→ **YOUR INSTRUCTIONS**: Word for word, the data below must be repeated in full; no picture is to be included.

→ **THE DATA**:
● ● ● ●

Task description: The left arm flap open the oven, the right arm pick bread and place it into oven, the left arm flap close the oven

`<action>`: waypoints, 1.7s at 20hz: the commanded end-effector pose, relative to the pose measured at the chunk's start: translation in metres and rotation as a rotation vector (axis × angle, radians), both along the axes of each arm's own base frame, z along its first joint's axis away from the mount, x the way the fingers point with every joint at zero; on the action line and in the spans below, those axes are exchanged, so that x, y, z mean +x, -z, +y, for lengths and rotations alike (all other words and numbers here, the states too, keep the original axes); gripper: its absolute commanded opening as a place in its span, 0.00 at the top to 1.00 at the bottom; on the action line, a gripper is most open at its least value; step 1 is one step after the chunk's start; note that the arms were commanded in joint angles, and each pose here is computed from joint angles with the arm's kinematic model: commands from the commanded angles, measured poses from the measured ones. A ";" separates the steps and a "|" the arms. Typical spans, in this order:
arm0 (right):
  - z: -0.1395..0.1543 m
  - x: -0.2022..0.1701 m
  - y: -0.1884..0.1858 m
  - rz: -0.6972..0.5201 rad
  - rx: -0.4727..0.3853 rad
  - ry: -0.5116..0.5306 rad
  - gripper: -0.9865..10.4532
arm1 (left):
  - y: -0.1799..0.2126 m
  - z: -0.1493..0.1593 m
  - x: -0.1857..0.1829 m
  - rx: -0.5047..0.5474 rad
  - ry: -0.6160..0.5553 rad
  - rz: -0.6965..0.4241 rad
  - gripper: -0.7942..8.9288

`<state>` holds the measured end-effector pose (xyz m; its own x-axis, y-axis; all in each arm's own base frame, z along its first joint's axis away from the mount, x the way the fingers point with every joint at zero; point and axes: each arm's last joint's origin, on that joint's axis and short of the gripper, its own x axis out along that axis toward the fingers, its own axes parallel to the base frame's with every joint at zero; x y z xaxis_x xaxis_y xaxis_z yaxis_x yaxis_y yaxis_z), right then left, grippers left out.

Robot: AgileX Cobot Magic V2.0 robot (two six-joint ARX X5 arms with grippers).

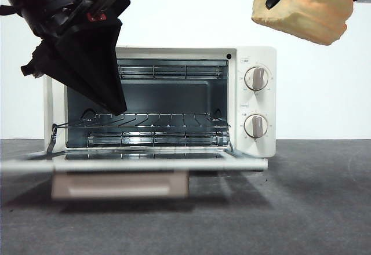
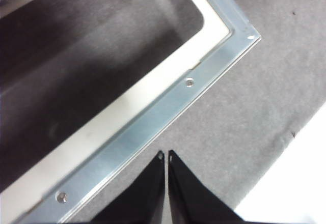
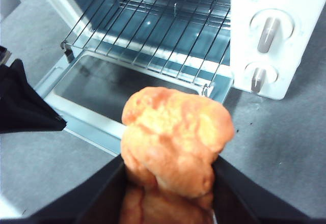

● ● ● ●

→ **FINISHED TASK**:
Task description: The left arm flap open the oven, the right arm pick bread and place it into oven, the left arm flap close the oven

`<action>`: waypoints, 1.7s at 20hz: the commanded end-effector pose, relative to the pose measured at the chunk's start: translation in metres and rotation as a rotation vector (axis × angle, radians), both along the axes of each arm's own base frame, z along its first joint's axis away from the mount, x the way the fingers point with every joint at zero; on the action line and in the spans below, those axes are exchanged, so that x, y, z mean +x, -z, +y, for lengths and rotations alike (all other words and numbers here, the states too, keep the original axes); gripper: its absolute commanded opening as a place in its span, 0.00 at the top to 1.00 at the bottom; on the action line, a gripper is most open at its least value; step 1 is one step after the chunk's start; note that the arms were commanded in joint angles, and each pose here is computed from joint angles with the arm's kinematic model: commands from the commanded angles, measured poses from the measured ones. A ";" separates the steps and a "|" the arms. Typical spans, in this order:
arm0 (right):
  - z: -0.1395..0.1543 m
  - x: -0.2022..0.1701 m
  - y: -0.1884..0.1858 m
  - rz: -0.6972..0.5201 rad
  - rx: -0.4727..0.3853 rad
  - ry: -0.5116..0.5306 rad
  - gripper: -0.9865..10.4532
arm1 (left):
  - y: -0.1799..0.2126 m
  - z: -0.1493..0.1593 m
  - x: -0.1857..0.1829 m
  - rx: -0.5047..0.5474 rad
  - ry: -0.6160..0.5553 rad
  - rz: -0.6965..0.4241 rad
  - gripper: -0.7942..8.9288

`<state>` holds the measured end-effector pose (xyz m; its own x-axis, y-axis; all in each arm's own base frame, z along its first joint's axis away from the mount, x the way the fingers point with every joint at zero; point and axes: each arm's last joint's origin, on that joint's axis and short of the gripper, its own x axis out along that axis toward the fingers, its own axes parallel to the base frame's with every joint at zero; x y z xaxis_x xaxis_y xaxis_z yaxis_x yaxis_y yaxis_z), right then left, grippers left out.

Robot: AgileX Cobot Magic V2.0 robot (two six-joint ARX X5 arms with grippers).

The output above is the complete answer.